The project, called OHISAMA—Japanese for “sun”—is part of a growing international push to harness solar power from space as a means to reduce dependence on fossil fuels and help curb climate change.

A step towards unlimited wireless solar power 

The idea of collecting solar power in space and beaming it to Earth was first floated in 1968 by Peter Glaser, a scientist working on the Apollo program. At the time, it seemed outlandish. The costs were too high. The required structures, too massive. The engineering challenges, too daunting.

But things have changed. Advances in robotics, wireless transmission, and orbital logistics—particularly the promise of SpaceX’s Starship rocket—are starting to make the once-impossible look feasible.

The JSS satellite will be equipped with a 22-square-foot (2 square meters) solar panel. This photovoltaic panel will collect sunlight and charge an onboard battery. The crucial part is how this stored energy will be sent back down to us. 

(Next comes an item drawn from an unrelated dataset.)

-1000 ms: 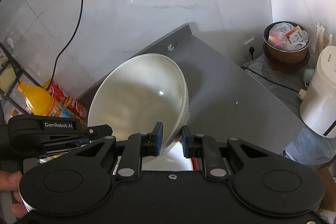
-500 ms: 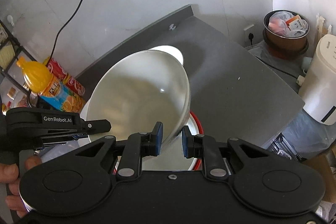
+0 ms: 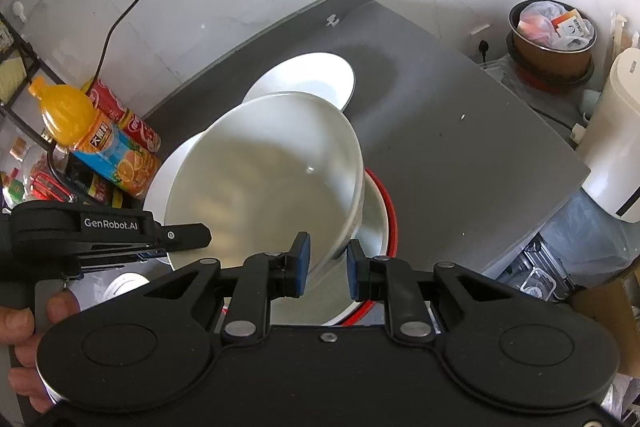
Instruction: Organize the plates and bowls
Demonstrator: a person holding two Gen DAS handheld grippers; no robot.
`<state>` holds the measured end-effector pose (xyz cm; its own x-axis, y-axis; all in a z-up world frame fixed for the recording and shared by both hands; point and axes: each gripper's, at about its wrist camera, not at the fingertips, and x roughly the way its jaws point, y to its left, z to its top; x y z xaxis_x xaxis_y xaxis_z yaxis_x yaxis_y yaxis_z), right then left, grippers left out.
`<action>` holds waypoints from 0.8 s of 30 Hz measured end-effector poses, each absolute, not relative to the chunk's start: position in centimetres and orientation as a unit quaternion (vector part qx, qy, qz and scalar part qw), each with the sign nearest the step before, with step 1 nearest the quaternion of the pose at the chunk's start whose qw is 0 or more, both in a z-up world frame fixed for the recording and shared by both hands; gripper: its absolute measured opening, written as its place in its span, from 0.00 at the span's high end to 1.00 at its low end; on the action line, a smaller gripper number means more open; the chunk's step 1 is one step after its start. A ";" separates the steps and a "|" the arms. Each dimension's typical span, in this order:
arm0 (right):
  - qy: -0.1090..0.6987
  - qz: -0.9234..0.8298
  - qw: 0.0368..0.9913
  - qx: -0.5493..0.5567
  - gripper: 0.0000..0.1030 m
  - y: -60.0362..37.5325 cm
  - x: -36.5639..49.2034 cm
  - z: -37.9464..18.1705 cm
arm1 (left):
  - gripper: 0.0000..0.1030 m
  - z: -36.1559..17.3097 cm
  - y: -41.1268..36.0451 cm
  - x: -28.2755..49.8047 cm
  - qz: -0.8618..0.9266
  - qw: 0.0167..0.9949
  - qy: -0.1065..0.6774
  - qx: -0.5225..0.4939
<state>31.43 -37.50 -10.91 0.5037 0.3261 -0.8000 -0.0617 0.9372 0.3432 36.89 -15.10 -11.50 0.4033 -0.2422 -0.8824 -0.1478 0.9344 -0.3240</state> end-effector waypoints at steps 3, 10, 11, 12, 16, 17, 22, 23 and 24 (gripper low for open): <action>0.490 0.111 0.854 0.132 0.81 -37.2 31.5 -11.2 | 0.92 -12.1 -15.0 36.8 -0.027 0.813 0.554 -0.178; 0.506 0.108 0.848 0.117 0.81 -37.1 31.6 -11.9 | 0.92 -13.3 -15.0 36.9 -0.027 0.807 0.563 -0.176; 0.508 0.107 0.846 0.115 0.81 -37.1 31.6 -12.0 | 0.92 -13.4 -15.0 36.9 -0.027 0.806 0.565 -0.176; 0.512 0.106 0.844 0.115 0.81 -37.1 31.7 -12.2 | 0.92 -13.5 -15.1 36.9 -0.027 0.807 0.564 -0.175; 0.523 0.104 0.837 0.121 0.79 -37.2 31.9 -12.6 | 0.92 -13.6 -15.2 37.1 -0.028 0.806 0.563 -0.177; 0.523 0.107 0.837 0.120 0.78 -37.1 31.9 -12.6 | 0.92 -13.6 -15.2 37.1 -0.029 0.806 0.563 -0.178; 0.532 0.114 0.829 0.131 0.73 -37.3 31.9 -12.4 | 0.91 -13.6 -15.2 37.1 -0.033 0.806 0.564 -0.176; 0.532 0.115 0.828 0.133 0.73 -37.4 31.9 -12.2 | 0.91 -13.6 -15.2 37.1 -0.033 0.805 0.565 -0.177; 0.530 0.117 0.829 0.133 0.73 -37.6 31.8 -12.0 | 0.91 -13.5 -15.2 37.2 -0.032 0.805 0.566 -0.176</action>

In the case of a regular solar panel, the collected energy is turned into electricity and is transmitted via wires. However, supplying solar energy from space to Earth through wires is not feasible. So the satellite will convert the electricity into microwaves and send it wirelessly in the form of an energy beam to a specially designed receiving antenna on the ground. 

Moreover, since the satellite will be traveling at an incredible speed of about 17,400 miles per hour (28,000 kilometers per hour, the typical speed of satellites in low Earth orbit), the receiving antenna on Earth will need to be quite large, potentially stretching across several kilometers.

However, for now, such large antennas are not required because the satellite will currently serve as proof of concept. Thirteen receivers spread over a 600-square-meter area in Suwa (a city in Japan) will capture microwaves sent from its energy panels and convert them into electricity.

If this demonstration is successful, the Japanese agencies will launch bigger satellites capable of transmitting much more solar energy.

Not the first attempt at space-based solar power

Japan isn’t alone in exploring the potential of space-based solar power. The United States has also been actively researching this area. For instance, in May 2020, the US Naval Research Laboratory (NRL) conducted a significant experiment called the Photovoltaic Radiofrequency Antenna Module (PRAM). 

This experiment resulted in the launch of the X-37B Orbital Test Vehicle, which, for the first time, successfully demonstrated the key technology of converting sunlight into microwave energy in space and wirelessly transmitting it back to Earth.

Then, in March 2023, researchers at Caltech launched a space-based prototype called MAPLE (Microwave Array for Power-transfer Low-orbit Experiment). It offers a lightweight and low-cost approach to supply solar energy from space to a desired location on Earth.

Not everyone is convinced the dream can become reality. In January, NASA released a report casting doubt on the feasibility of space-based solar power.

The agency estimated that such systems could cost as much as 61 cents per kilowatt-hour. That’s over ten times more expensive than the cheapest Earth-based solar or wind energy, which can cost as little as 5 cents per kilowatt-hour.

And yet, the momentum is building.

Whether the mission will successfully achieve this goal remains to be seen. JSS and its partners haven’t yet announced an exact launch date, but in their latest statements, they confirmed the mission is scheduled for sometime after April 2025.